“And Fred?”
Morris looked reflective.
“Fred is digging and sawing while trying to decide who he is.”
“But in the meantime there’s that tan and those forearms,” said Graham, who’d been eavesdropping.
“Mmmm,” I said.
We sat there for a long time and drank too much, especially the boys. Later Morris moved across to be close to Laura, at her request, which sounded more like a command, and Duncan sat next to me. First he talked about his work with Morris, how they were out on the road every day, working mainly separately in different companies, teaching idiots with too much money and no time how to operate their own computers. Then he told me about Fred, how long they’d known each other, their long friendship.

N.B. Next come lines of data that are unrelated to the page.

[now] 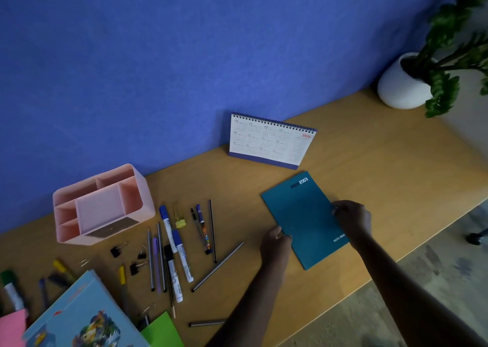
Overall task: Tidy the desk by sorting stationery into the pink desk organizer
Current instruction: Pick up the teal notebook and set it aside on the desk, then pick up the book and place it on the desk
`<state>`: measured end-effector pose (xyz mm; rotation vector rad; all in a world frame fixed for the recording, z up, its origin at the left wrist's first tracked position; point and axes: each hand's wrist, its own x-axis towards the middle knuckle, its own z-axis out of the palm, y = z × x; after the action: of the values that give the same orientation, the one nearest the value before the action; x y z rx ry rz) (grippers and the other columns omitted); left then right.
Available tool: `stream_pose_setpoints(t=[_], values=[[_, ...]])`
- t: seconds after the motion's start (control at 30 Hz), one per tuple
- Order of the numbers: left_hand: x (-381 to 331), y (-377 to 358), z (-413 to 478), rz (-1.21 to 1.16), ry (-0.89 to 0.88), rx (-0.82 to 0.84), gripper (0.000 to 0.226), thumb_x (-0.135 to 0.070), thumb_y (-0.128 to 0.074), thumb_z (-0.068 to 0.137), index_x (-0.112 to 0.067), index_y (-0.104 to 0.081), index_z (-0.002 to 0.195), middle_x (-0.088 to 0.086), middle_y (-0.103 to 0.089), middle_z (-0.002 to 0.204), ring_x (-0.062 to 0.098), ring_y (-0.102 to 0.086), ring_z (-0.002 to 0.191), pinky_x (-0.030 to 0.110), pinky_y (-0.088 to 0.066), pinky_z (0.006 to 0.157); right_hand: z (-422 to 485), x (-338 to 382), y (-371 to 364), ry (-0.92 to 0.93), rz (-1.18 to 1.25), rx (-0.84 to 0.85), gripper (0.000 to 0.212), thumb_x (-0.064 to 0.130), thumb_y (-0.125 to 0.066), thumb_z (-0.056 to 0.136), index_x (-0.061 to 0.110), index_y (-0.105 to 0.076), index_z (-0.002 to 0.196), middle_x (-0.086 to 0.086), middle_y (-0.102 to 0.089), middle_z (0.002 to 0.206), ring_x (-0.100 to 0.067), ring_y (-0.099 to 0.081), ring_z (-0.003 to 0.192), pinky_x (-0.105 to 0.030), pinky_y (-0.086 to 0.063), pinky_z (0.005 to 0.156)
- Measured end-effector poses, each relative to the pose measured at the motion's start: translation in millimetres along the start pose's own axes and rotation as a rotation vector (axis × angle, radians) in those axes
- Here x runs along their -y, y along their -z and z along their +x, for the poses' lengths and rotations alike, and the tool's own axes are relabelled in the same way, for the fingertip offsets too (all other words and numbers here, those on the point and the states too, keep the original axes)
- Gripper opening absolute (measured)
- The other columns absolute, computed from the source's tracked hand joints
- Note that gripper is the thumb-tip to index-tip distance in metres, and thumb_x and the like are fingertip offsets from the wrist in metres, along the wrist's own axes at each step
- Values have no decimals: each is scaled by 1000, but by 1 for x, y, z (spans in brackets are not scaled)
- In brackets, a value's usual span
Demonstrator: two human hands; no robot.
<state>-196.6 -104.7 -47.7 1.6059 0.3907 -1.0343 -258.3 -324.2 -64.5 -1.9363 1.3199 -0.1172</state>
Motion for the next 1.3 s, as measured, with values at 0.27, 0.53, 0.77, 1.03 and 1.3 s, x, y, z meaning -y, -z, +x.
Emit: stream_pose_setpoints(t=[0.27,0.53,0.77,1.03,1.3], values=[[-5,6,-5,-61,50,80,55,-9,-62,104,-12,-51,158,15,-58,155,29,-60,140,44,-53,116,-5,12,-4,69,-195,-20,34,13,-65,100,13,-75,132,-14,-74,130,-33,-70,110,-48,-61,92],[-7,70,-47,-134,52,122,30,-2,-56,106,-10,-71,131,14,-74,129,24,-70,123,38,-59,104,-60,42,-27,206,-208,-49,38,15,-71,98,15,-69,136,-14,-66,131,-34,-64,115,-52,-56,96],[5,156,-99,-192,29,-18,27,-6,-55,108,-9,-74,128,11,-76,125,22,-71,122,41,-56,109,-164,77,-88,413,-79,157,28,11,-75,97,9,-73,125,-9,-71,122,-23,-67,106,-48,-60,88],[42,253,-130,-402,-12,-195,18,-8,-64,104,-17,-79,109,9,-80,113,21,-75,111,40,-57,104,-256,123,-160,525,-40,350,21,11,-75,96,16,-76,116,-1,-74,111,-17,-68,97,-43,-58,85],[71,333,-144,-595,-30,-351,13,-7,-69,100,-14,-74,109,10,-77,106,22,-73,103,34,-57,90,-328,160,-215,583,-2,535,18,7,-72,96,15,-76,111,-1,-75,107,-18,-69,97,-42,-58,85]])
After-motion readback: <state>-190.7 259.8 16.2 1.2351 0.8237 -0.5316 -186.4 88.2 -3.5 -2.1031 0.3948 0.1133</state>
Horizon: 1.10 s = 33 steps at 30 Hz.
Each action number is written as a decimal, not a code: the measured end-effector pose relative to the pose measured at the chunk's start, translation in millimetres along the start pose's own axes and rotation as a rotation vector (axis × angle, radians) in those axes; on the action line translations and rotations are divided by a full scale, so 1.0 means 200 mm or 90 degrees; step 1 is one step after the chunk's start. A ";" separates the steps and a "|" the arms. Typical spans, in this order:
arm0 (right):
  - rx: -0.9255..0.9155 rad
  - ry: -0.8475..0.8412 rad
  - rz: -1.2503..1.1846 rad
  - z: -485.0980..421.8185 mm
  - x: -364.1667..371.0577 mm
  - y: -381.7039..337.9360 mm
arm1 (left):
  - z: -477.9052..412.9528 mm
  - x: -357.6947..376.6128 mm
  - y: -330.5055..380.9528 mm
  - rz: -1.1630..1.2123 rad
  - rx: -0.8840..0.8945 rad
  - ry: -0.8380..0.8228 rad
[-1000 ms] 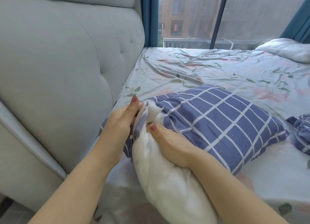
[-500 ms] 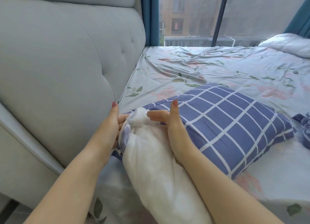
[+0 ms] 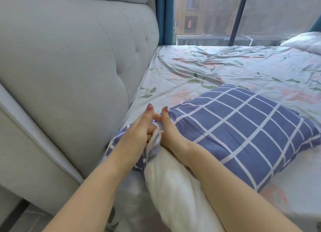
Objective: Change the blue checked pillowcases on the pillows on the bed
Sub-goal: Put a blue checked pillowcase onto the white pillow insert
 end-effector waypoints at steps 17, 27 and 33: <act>-0.102 0.083 0.713 0.86 0.00 -0.27 | 0.07 -0.18 -0.10 -0.267 -0.101 0.078; -0.055 0.204 1.049 0.81 0.02 0.05 | -0.05 0.20 0.13 0.310 0.091 0.025; 0.067 0.297 0.973 0.57 -0.34 -0.02 | -0.09 -0.13 0.02 0.019 0.129 0.332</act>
Point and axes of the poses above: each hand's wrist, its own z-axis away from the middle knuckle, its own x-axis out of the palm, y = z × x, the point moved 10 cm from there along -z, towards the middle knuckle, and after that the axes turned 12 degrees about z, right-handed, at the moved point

“There’s just one thing I can’t forgive Fred for,” he said.
“What’s that?”
“You,” he said. “It wasn’t a fair fight.”
I made myself laugh. He stared at me.
“We think you’re the best.”
“The best what?”
“Just the best.”
“We?”
“The guys.” He gestured around the table. “Fred always chucks his women in the end,” he said.
“Oh well, we’ll cross that bridge when we come to it, shall we?”
“Can I have you afterward?” he said.
“What?” I said.
“No, I want her,” Graham said from across the table.
“What about me?” said Morris.
“I was first,” said Duncan.
There was a little bit of me that recognized that this was one of their jokes, and maybe at some other time I might have laughed and made a flirtatious attempt to play along, but this wasn’t one of those times.
Fred pushed himself against me. Pushed his hand against my trousers, Louise’s trousers. All of a sudden I felt nauseous. The thick, noisy atmosphere of the pub was curdling around me.
“Time to go,” I said.
He gave me a lift back to my flat in his van, dropping Morris and Laura on the way. He must have been way over the limit.
“Do you mind when they talk to me like that?”
“They’re just jealous,” he said.
I told him how the police had asked about my personal life.
“They made me think it was my fault,” I said. “They asked about my sex life.”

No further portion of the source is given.